Однако первым беспокойство проявил отнюдь не пленник, а Владилен Афанасьевич. Как всегда бывало, когда сомнения одолевали профессора, он захватил ладонью подбородок, словно пытался оторвать его.
– Мне это не нравится, – напряженно сказал он полковнику, не глядя в его сторону.
– Что вам не нравится?
– Поведение Эльдаса. – Конкретнее, пожалуйста.
– Он готов безропотно принять дозу скополамина. И даже не волнуется. Во-первых, у меня такое ощущение, будто он знает действие самого препарата или его аналогов. Во-вторых, я совсем не удивлюсь, если вдруг окажется, что он владеет технологией устойчивости против скополамина.
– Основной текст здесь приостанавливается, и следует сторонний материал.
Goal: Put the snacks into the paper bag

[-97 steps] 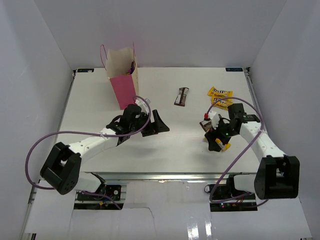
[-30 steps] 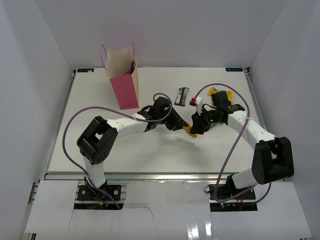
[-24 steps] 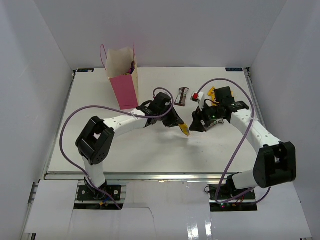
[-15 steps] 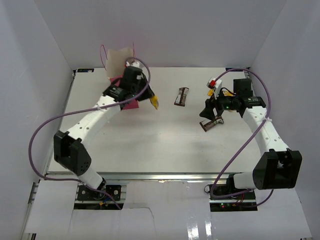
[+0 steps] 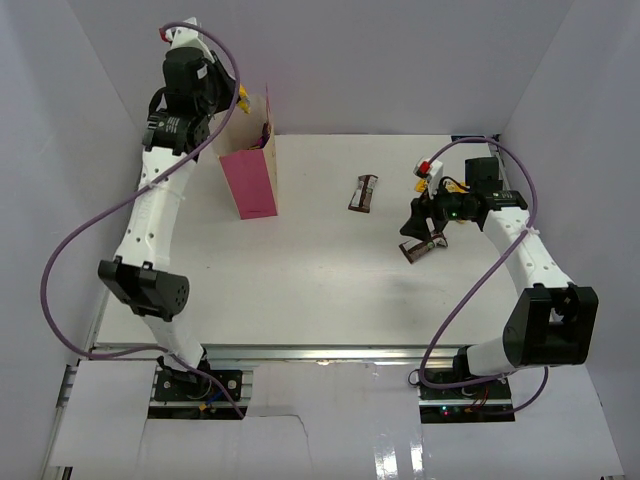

Мочилов откровенно не захотел поверить.
– Много вам в вашей практике встречалось людей, владеющих этой технологией?
– Только те, кого я сам обучал. Во время контрольных проверок насмотрелся и наудивлялся. Мы два месяца работали выездной лабораторией в старокрымской бригаде. Тогда к нам со всех округов людей для обучения подсылали. Девяносто процентов технологию освоить смогли. Интеллект позволил. Оставшиеся десять процентов от природы были, мягко говоря, тугодумы. А сначала планировалось поголовное обучение всех офицеров спецназа. Но, видимо, подсчитали – прослезились: это слишком дорогое удовольствие. Стали обучать только агентов и выборочно офицеров отдельных мобильных групп. На настоящих же допросах обученных я не видел ни разу.